Less West more East 

On June 23, the European Council recognised the European perspective of Ukraine, Moldova and Georgia and granted candidate status to Ukraine and Moldova. The EU also expressed its full and unequivocal commitment to the membership perspective of the Western Balkans and called for the acceleration of the accession process. 

“One lesson from this war is we should have listened to those who know Putin. They have been telling us for years that Putin would not stop,” European Commission President Ursula von der Leyen said in her State of the European Union speech in September, referring primarily to Poland, the fastest-growing power in Europe, and the Baltic states, which since February 2022 have had a leading role in the global coalition supporting Ukraine. 

Indeed, Russia’s invasion, the importance of defending the region, its emerging economic significance and the future focus on rebuilding Ukraine have seen an eastern shift in the geopolitical centre of gravity of Europe. 

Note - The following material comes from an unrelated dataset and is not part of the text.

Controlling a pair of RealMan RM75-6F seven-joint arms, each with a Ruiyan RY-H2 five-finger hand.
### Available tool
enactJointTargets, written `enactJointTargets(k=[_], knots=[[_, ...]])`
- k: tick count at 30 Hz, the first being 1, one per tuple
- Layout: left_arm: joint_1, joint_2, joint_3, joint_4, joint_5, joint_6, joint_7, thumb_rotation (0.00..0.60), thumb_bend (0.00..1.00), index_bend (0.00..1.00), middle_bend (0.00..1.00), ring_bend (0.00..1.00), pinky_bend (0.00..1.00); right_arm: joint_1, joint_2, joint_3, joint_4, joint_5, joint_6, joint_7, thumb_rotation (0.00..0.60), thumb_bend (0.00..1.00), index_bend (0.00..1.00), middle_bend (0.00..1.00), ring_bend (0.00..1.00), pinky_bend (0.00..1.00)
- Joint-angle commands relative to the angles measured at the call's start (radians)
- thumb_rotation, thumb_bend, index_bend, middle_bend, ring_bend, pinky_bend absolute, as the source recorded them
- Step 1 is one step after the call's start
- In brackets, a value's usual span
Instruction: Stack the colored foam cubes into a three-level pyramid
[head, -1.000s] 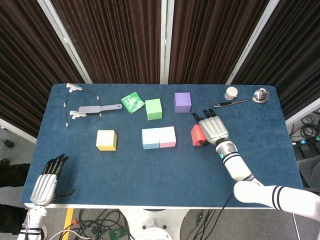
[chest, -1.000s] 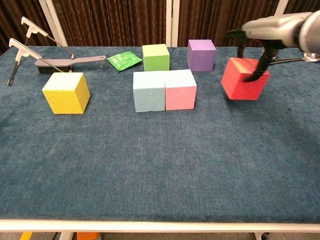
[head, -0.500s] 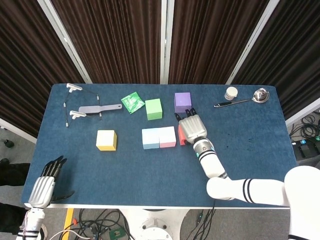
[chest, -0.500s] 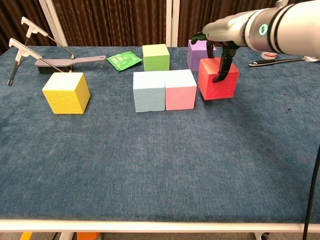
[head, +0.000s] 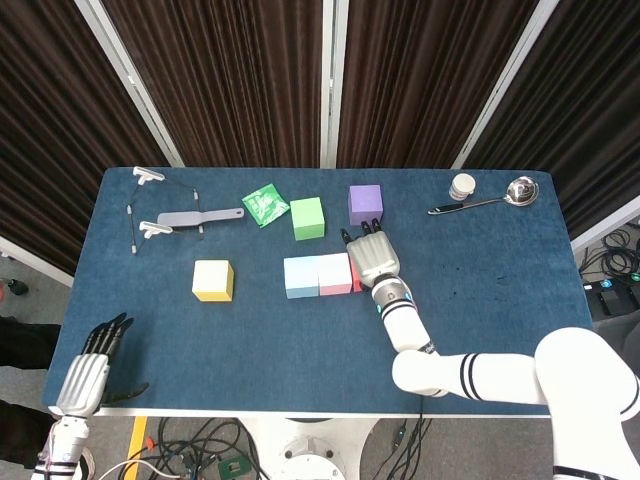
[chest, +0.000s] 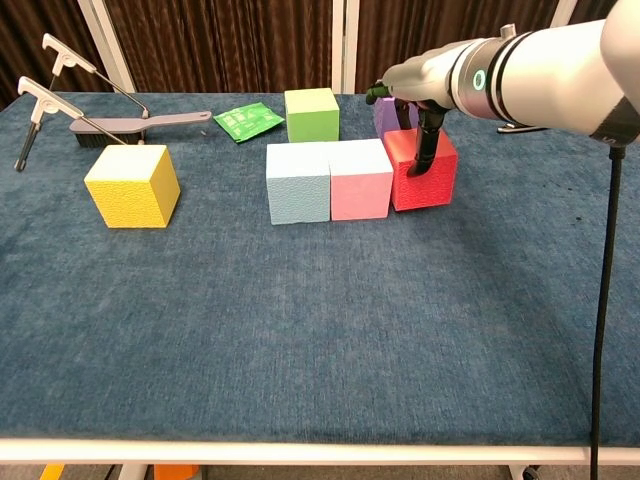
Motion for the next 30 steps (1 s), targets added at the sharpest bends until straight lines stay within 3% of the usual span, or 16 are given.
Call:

According to Blas Moreno, editor-in-chief of El Orden Mundial, a leading Spanish international affairs website, “in geographical terms, everything is going to shift towards the East. Economically and politically, it is going to give the EU a much more diverse identity. […] And for the southern states, such as Spain or Portugal, it is something that will be hard to avoid, we are going to lose influence.”  

A new breed of leaders 

What’s clear is that emerging Europe is maturing. The eight countries that were part of the first wave of EU enlargement in 2004, have been EU member states for 18 years and now fully understand not only how to navigate the EU’s complex institutions but also the global order. As a result, new leaders have emerged.  

Slovakia’s Maroš Šefčovič, vice-president of the European Commission responsible for interinstitutional relations and foresight; European Prosecutor General Laura Codruta Kövesi, a Romanian and Emerging Europe’s Public Figure of 2020; and Executive Vice-President of the European Commission in charge of Trade Valdis Dombrovskis, from Latvia, are making their presence felt within the bloc. 

Then there are the fearless national leaders such as Estonian Prime Minister Kaja Kallas, Moldovan President Maia Sandu (our Public Figure of 2022), Svetlana Tikhanovskaya, the leader of the Belarusian Opposition (our Public Figure of 2021), as well as a group of Ukrainian leaders — Foreign Minister Dmytro Kuleba; Deputy Prime Minister and Minister of Digital Transformation Mykhailo Fedorov; and the country’s President Volodymyr Zelensky, branded “the new Mandela” by former UK Foreign Secretary Sir Malcolm Rifkind. 

This group is strengthened by other leaders with significant roles in international institutions and authority in these turbulent times — Bulgarian Kristalina Georgieva, managing director of the International Monetary Fund and the 2018 laureate of Emerging Europe’s Princess Marina Sturdza Award; and Mircea Geoană, NATO deputy secretary general and a member of the Emerging Europe Council. 

Reflections on the future 

“Europe’s strategic centre of gravity is moving east. This is not just a simple observation of a strategic nature, but a fact. It must also be an economic, technological and political shift. This new situation in Europe creates conditions for the strategic relevance of the countries on the Eastern Flank. We are moving to a new reality, a reality that we need to take advantage of,” Geoană told me during the Bucharest Forum. 

It is now time for the countries of emerging Europe, those nations in the new centre of gravity, to reflect on their new role.  

“Our Europe is united in peace and freedom and is open to all European nations who share our values,” German Chancellor Olaf Scholz said at the Charles University in Prague at the end of August. 

“Above all, however, it is an active rejection of imperialism and autocracy. The currency of the European Union is not supremacy or subordination, but rather the acknowledgement of diversity, a level playing field between all of its members, as well as plurality and the balancing of different interests.” 

And emerging Europe should be and is more visible in that diversity and plurality.